Ternary search trees added to TODO

Mon Apr 23 12:26:32 UTC 2001

Forrest J Cavalier <mibsoft at epix.net> writes:

> I wasn't part of the discussion on the gcc mailing list.  But the
> advantages you list are a little too optimistic.

> Data structure may be simpler, algorithms are not.  Performance is
> worse, unless your hash table is too small with a bucket size of 1.

That's not clear; I'd like to at least try it.  A lookup in a hash table
is linear in the length of the key, so it's O(k) vs. O(lg n + k), which
makes the performance difference a little harder to judge.  Plus
unsuccessful lookup is frequently much faster, and the operation at each
character of the key can be quite a bit faster; it depends on whether
pointer chasing is faster than the mathematical operations the hash
function is performing.

> In a ternary search tree, the scalar comparison is much more costly than
> a tight strcmp loop.

But a hell of a lot faster than the hash function.

> Sizing and resizing will still be an issue. The order of entries in the
> active file must be preserved so that it can be MMAPed, and the active
> file is not necessarily sorted.  So the "sorting" that you get from a
> ternary search tree isn't actually useful.

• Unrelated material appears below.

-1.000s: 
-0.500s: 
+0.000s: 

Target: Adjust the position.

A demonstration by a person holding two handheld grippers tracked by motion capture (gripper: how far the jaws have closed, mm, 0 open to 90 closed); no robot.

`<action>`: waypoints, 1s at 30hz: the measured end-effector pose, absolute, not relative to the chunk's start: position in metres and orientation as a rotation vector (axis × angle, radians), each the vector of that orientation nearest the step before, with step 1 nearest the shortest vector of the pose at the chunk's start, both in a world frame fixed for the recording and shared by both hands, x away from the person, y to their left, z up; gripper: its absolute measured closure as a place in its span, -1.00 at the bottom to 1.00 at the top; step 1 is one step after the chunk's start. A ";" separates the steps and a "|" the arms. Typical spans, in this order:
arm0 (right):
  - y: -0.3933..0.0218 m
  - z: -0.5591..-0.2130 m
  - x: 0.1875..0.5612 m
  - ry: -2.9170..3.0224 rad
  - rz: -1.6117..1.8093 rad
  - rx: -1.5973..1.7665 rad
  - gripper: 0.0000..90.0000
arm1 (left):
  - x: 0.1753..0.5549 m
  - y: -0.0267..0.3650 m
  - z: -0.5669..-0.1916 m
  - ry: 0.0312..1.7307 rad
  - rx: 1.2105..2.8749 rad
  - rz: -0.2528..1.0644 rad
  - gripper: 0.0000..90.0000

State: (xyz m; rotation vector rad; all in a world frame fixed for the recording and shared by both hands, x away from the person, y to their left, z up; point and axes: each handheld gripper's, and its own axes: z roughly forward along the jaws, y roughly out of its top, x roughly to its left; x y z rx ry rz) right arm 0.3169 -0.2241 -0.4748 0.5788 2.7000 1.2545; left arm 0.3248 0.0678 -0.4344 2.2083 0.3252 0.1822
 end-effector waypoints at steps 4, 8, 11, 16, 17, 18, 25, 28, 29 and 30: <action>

The only thing we can really store in the search tree is a pointer to the
appropriate line in the memory-mapped copy of the active file; I don't see
any way of fundamentally changing the structure of the active file without
a lot more pain.

> Again, I don't object to that note in TODO, but it sure isn't clear to
> me that ternary search trees are "the" solution to use.

I'll clarify.  Thanks!

-- 
Russ Allbery (rra at stanford.edu)             <http://www.eyrie.org/~eagle/>